Moussa Badran fled his family home in northern Sinai soon after those attacks, his stepmother Mariam Hamad Salem al-Sawarka told the Associated Press news agency.

Arrests

Egyptian police have taken DNA samples from four Sinai families - one of them Badran's - as they seek to identify the Sharm al-Sheikh suicide bombers.

Tourists pass a fallen statue in bombed Sharm al-Sheikh market
Egypt's tourist industry could take some time to recover from the attack
They are said to be concentrating on the theory that the bombings were carried out by Egyptian militants, but are not excluding the possibility that they received international help.

Large numbers of detainees - including some Sinai Bedouin - are being questioned in relation to the blasts.

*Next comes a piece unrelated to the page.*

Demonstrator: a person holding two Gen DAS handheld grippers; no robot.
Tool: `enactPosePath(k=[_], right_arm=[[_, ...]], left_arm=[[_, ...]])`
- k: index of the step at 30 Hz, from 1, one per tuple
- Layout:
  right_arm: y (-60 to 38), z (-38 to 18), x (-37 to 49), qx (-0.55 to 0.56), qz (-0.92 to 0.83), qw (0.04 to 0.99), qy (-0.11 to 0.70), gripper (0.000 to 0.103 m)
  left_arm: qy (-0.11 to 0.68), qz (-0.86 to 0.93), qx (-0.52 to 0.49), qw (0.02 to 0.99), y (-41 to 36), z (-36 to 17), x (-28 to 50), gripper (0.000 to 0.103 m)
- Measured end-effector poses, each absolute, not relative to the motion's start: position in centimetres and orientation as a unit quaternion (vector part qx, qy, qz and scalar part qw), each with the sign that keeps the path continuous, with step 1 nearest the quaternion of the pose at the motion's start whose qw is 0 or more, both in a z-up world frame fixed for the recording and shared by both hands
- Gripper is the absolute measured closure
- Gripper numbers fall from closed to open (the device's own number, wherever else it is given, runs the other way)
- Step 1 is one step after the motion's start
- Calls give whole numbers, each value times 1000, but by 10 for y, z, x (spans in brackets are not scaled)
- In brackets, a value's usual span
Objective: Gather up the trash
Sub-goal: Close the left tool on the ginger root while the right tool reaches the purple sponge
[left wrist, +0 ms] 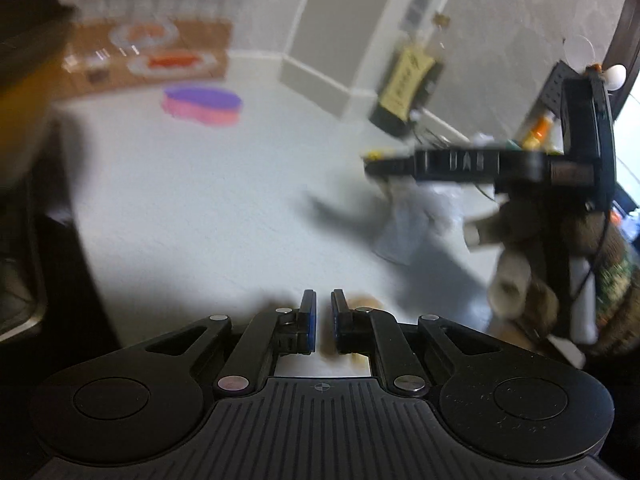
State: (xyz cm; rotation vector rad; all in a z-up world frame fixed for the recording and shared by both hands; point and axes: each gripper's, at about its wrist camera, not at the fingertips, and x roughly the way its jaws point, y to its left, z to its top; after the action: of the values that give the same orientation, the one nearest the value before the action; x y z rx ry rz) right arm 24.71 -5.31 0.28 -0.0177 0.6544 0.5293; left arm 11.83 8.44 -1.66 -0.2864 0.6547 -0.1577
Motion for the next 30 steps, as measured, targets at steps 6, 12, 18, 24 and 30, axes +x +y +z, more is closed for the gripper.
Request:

The involvement of six Pakistanis whose false passports were reported to have been found in a hotel now appears to have been discounted.

'Warning'

Hospital officials say the death toll from Saturday's attacks in the resort could be as high as 88.

Reports say a warning of an imminent attack was received days before the bombings.

A security source told AFP news agency that in response, security was improved in the city. He denied reports that security had only been strengthened around casinos and that the warning was received more than a month before the attacks.

Three Islamist groups, one asserting links to al-Qaeda, have made unverified claims of responsibility for the Sharm al-Sheikh attacks.